Hugo sortit, la porte du salon se referma et je pus contempler à loisir le logis du célèbre écrivain. On voyait partout des marques d’une passion pour l’architecture du Moyen Age. Au mur pendaient de beaux dessins représentant la cathédrale d’Anvers, une vue éloignée du clocher de Strasbourg, une vue partielle de Paris avec la tour gothique Saint-Jacques de la Boucherie, le portrait d’un général en uniforme du temps de la Révolution, probablement le portrait de son père. Le long du mur, il y avait un superbe divan de bois sculpté à jour, œuvre du XVIe ou XVIIe siècle ; à gauche, un sofa à baldaquin en damas framboise, du temps de Louis XIII ou de Louis XIV ; devant lui, un piano.

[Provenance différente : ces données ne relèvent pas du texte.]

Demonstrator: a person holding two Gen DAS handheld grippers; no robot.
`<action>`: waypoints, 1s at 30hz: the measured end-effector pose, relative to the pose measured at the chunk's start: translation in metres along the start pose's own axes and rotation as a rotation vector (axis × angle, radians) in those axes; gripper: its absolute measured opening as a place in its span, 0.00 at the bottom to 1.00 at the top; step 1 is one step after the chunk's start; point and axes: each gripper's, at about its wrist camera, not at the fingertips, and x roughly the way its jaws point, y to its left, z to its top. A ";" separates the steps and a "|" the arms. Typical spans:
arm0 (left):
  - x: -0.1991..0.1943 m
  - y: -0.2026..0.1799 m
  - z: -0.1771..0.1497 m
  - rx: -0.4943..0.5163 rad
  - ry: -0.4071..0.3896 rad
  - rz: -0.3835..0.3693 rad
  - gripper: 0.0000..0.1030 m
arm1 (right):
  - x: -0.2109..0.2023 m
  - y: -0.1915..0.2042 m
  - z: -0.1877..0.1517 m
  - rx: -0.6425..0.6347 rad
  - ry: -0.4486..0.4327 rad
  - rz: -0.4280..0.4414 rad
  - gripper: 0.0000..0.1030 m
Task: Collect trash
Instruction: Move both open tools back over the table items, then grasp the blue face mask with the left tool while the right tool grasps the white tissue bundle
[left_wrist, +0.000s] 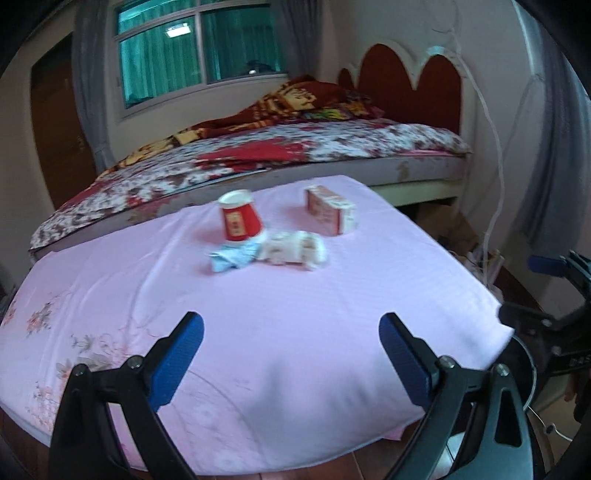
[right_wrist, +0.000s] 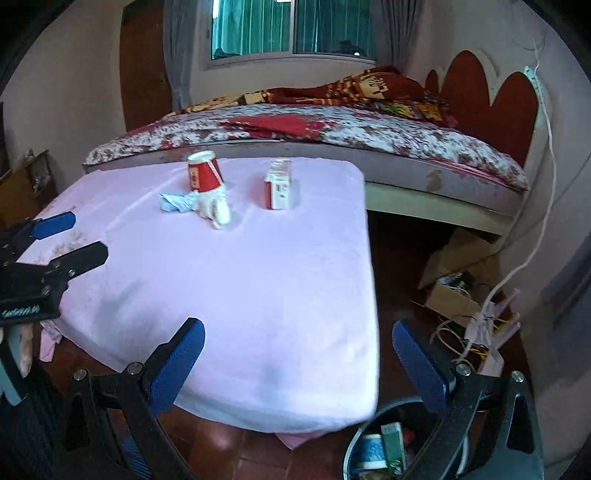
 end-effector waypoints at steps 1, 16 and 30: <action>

La pièce, toute couverte de tentures framboise, est très haute ; la porte du cabinet était ouverte* : il n’est pas grand, de nombreux tableaux sont accrochés aux murs ; sur la table, au centre, il y a beaucoup de livres et de papiers. Je voyais le cabinet de loin, jugeant incorrect d’y entrer.* D’après la plus part des témoignages le cabinet était situé au fond de l’appartement et donc invisible depuis le grand salon.